=== What you should do ===
Go to the line in the data below that contains "Check the picture above for any green packet.". Write it out exactly, along with every later line through the last, and nothing else.

(Stored items)
Segment Open
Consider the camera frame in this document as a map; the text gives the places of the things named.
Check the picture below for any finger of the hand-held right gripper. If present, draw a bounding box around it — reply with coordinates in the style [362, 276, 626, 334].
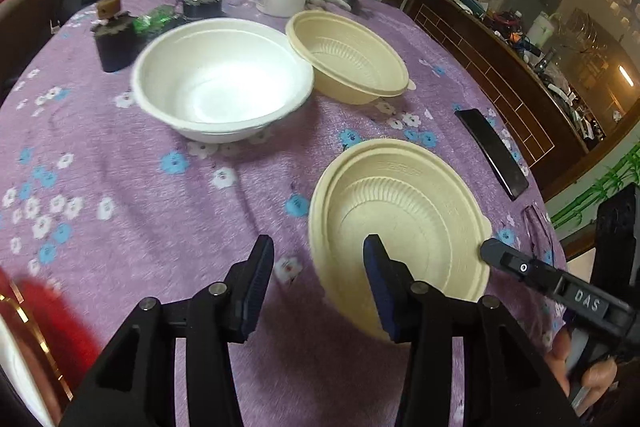
[480, 238, 632, 334]

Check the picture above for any wooden sideboard with mirror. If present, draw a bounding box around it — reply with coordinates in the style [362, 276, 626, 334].
[382, 0, 640, 204]

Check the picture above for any red gold-rimmed plate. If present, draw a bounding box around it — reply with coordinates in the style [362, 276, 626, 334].
[0, 267, 73, 408]

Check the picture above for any white plate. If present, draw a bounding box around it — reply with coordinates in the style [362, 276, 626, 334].
[0, 317, 56, 427]

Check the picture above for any black cylinder with wooden knob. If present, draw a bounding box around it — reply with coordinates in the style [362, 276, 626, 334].
[90, 0, 139, 74]

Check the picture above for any brown armchair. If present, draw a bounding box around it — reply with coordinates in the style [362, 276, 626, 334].
[0, 0, 64, 84]

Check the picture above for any green bamboo wall sticker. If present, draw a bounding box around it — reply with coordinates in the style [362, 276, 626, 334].
[549, 147, 640, 229]

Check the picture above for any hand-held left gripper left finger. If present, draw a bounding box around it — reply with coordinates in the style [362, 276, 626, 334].
[60, 234, 276, 427]

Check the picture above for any beige plastic bowl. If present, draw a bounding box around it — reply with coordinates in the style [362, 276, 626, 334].
[308, 138, 493, 343]
[286, 10, 415, 105]

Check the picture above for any white foam bowl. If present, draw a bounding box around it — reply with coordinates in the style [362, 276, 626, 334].
[131, 18, 315, 142]

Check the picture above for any black phone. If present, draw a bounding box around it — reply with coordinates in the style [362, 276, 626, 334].
[454, 108, 530, 200]

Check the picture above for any black box device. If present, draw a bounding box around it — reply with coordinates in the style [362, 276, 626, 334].
[182, 0, 226, 19]

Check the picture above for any person's right hand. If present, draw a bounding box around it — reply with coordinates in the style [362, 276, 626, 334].
[544, 324, 621, 415]

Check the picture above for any green packet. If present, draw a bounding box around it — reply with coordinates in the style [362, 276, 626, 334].
[132, 6, 189, 39]

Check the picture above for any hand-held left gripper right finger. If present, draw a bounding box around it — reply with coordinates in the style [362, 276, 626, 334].
[362, 234, 581, 427]
Segment Closed
=== Response below ===
Check the picture above for any green packet. If present, draw a bounding box around it — reply with coordinates in the style [362, 276, 626, 334].
[132, 6, 189, 39]

Check the picture above for any hand-held left gripper right finger. If present, draw a bounding box around it — reply with coordinates in the style [362, 276, 626, 334].
[362, 234, 581, 427]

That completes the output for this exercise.